§ **ABOUT THIS EXERCISE**: The data below has to be returned exactly, down to the last character.

§ **INFORMATION**:
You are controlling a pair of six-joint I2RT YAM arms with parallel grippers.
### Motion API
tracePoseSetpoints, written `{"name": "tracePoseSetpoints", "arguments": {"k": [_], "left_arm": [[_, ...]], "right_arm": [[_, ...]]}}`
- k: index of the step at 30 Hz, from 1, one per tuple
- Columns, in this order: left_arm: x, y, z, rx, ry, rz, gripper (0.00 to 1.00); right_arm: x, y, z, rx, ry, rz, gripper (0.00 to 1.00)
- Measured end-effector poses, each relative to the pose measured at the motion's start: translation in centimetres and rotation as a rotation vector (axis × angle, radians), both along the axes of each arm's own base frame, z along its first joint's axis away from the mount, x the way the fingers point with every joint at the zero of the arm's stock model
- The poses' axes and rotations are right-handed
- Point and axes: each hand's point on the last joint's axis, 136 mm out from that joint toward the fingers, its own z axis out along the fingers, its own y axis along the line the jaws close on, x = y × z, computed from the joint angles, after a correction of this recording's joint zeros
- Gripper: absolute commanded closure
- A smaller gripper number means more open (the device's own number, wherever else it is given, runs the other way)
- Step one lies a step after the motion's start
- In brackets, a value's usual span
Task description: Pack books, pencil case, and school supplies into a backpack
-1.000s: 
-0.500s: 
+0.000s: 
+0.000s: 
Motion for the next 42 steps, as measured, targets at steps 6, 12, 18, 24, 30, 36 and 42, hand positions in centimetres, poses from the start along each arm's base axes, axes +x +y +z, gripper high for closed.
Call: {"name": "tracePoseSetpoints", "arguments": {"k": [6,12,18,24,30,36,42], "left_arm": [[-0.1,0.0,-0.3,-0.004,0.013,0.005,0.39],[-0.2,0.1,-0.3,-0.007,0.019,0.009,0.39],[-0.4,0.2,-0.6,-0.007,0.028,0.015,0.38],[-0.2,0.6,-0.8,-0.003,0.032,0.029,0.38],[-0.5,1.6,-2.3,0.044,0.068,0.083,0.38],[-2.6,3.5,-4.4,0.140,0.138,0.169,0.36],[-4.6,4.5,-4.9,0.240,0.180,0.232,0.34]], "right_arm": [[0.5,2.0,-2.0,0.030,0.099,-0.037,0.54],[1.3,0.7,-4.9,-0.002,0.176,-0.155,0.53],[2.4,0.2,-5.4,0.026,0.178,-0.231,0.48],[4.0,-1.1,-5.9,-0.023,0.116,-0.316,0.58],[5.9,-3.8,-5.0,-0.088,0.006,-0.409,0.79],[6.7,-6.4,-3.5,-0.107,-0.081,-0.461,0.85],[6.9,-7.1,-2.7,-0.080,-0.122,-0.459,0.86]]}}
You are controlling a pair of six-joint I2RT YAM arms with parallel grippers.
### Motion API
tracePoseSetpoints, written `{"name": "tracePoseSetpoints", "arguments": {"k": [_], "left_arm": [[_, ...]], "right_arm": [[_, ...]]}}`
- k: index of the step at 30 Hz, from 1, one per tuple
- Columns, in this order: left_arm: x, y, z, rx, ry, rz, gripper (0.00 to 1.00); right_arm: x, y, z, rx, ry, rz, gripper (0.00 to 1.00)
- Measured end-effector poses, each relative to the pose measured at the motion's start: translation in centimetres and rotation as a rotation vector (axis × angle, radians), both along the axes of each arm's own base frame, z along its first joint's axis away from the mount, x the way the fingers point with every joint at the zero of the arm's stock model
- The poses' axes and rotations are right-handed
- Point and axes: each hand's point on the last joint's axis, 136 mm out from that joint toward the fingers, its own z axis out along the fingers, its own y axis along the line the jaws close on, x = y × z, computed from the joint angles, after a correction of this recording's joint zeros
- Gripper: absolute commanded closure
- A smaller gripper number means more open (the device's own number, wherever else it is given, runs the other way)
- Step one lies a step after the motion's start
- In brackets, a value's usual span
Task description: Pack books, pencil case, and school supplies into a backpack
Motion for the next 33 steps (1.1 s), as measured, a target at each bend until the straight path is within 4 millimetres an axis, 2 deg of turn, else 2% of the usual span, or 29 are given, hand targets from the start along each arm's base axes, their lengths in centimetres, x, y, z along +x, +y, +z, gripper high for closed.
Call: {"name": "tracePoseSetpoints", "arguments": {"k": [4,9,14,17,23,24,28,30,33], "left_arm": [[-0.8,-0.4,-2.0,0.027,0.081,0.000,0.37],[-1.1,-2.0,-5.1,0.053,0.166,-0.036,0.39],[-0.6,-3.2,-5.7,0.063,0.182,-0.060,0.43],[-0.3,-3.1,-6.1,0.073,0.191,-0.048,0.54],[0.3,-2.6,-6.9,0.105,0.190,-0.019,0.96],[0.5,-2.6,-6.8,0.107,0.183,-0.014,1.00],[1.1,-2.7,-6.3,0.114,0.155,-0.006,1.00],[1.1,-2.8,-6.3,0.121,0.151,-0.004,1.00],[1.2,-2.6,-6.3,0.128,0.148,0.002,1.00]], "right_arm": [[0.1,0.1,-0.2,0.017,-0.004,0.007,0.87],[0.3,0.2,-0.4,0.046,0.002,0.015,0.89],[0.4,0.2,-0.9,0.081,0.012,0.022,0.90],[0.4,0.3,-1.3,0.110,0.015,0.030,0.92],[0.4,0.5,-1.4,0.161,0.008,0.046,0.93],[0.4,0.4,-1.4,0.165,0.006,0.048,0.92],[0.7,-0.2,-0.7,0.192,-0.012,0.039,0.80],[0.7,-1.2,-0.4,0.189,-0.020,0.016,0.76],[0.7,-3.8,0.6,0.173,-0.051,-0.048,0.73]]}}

§ **YOUR RESPONSE**:
You are controlling a pair of six-joint I2RT YAM arms with parallel grippers.
### Motion API
tracePoseSetpoints, written `{"name": "tracePoseSetpoints", "arguments": {"k": [_], "left_arm": [[_, ...]], "right_arm": [[_, ...]]}}`
- k: index of the step at 30 Hz, from 1, one per tuple
- Columns, in this order: left_arm: x, y, z, rx, ry, rz, gripper (0.00 to 1.00); right_arm: x, y, z, rx, ry, rz, gripper (0.00 to 1.00)
- Measured end-effector poses, each relative to the pose measured at the motion's start: translation in centimetres and rotation as a rotation vector (axis × angle, radians), both along the axes of each arm's own base frame, z along its first joint's axis away from the mount, x the way the fingers point with every joint at the zero of the arm's stock model
- The poses' axes and rotations are right-handed
- Point and axes: each hand's point on the last joint's axis, 136 mm out from that joint toward the fingers, its own z axis out along the fingers, its own y axis along the line the jaws close on, x = y × z, computed from the joint angles, after a correction of this recording's joint zeros
- Gripper: absolute commanded closure
- A smaller gripper number means more open (the device's own number, wherever else it is given, runs the other way)
- Step one lies a step after the motion's start
- In brackets, a value's usual span
Task description: Pack books, pencil case, and school supplies into a backpack
-1.000s: 
-0.500s: 
+0.000s: 
+0.000s: 
Motion for the next 42 steps, as measured, targets at steps 6, 12, 18, 24, 30, 36 and 42, hand positions in centimetres, poses from the start along each arm's base axes, axes +x +y +z, gripper high for closed.
Call: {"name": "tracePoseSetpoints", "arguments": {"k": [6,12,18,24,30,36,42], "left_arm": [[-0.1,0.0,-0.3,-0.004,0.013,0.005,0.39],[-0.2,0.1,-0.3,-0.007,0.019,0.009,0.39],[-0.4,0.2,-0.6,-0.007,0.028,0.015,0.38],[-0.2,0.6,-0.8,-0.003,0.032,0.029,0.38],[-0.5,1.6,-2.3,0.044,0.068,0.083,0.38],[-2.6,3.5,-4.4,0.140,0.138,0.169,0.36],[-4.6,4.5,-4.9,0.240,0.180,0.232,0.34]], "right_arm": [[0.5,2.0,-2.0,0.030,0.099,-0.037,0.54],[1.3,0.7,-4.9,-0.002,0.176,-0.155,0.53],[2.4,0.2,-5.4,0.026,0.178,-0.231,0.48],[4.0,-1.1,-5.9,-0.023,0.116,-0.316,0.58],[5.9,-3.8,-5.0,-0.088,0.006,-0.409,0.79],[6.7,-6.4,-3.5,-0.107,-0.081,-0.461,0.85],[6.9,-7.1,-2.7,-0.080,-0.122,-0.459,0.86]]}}
You are controlling a pair of six-joint I2RT YAM arms with parallel grippers.
### Motion API
tracePoseSetpoints, written `{"name": "tracePoseSetpoints", "arguments": {"k": [_], "left_arm": [[_, ...]], "right_arm": [[_, ...]]}}`
- k: index of the step at 30 Hz, from 1, one per tuple
- Columns, in this order: left_arm: x, y, z, rx, ry, rz, gripper (0.00 to 1.00); right_arm: x, y, z, rx, ry, rz, gripper (0.00 to 1.00)
- Measured end-effector poses, each relative to the pose measured at the motion's start: translation in centimetres and rotation as a rotation vector (axis × angle, radians), both along the axes of each arm's own base frame, z along its first joint's axis away from the mount, x the way the fingers point with every joint at the zero of the arm's stock model
- The poses' axes and rotations are right-handed
- Point and axes: each hand's point on the last joint's axis, 136 mm out from that joint toward the fingers, its own z axis out along the fingers, its own y axis along the line the jaws close on, x = y × z, computed from the joint angles, after a correction of this recording's joint zeros
- Gripper: absolute commanded closure
- A smaller gripper number means more open (the device's own number, wherever else it is given, runs the other way)
- Step one lies a step after the motion's start
- In brackets, a value's usual span
Task description: Pack books, pencil case, and school supplies into a backpack
Motion for the next 33 steps (1.1 s), as measured, a target at each bend until the straight path is within 4 millimetres an axis, 2 deg of turn, else 2% of the usual span, or 29 are given, hand targets from the start along each arm's base axes, their lengths in centimetres, x, y, z along +x, +y, +z, gripper high for closed.
Call: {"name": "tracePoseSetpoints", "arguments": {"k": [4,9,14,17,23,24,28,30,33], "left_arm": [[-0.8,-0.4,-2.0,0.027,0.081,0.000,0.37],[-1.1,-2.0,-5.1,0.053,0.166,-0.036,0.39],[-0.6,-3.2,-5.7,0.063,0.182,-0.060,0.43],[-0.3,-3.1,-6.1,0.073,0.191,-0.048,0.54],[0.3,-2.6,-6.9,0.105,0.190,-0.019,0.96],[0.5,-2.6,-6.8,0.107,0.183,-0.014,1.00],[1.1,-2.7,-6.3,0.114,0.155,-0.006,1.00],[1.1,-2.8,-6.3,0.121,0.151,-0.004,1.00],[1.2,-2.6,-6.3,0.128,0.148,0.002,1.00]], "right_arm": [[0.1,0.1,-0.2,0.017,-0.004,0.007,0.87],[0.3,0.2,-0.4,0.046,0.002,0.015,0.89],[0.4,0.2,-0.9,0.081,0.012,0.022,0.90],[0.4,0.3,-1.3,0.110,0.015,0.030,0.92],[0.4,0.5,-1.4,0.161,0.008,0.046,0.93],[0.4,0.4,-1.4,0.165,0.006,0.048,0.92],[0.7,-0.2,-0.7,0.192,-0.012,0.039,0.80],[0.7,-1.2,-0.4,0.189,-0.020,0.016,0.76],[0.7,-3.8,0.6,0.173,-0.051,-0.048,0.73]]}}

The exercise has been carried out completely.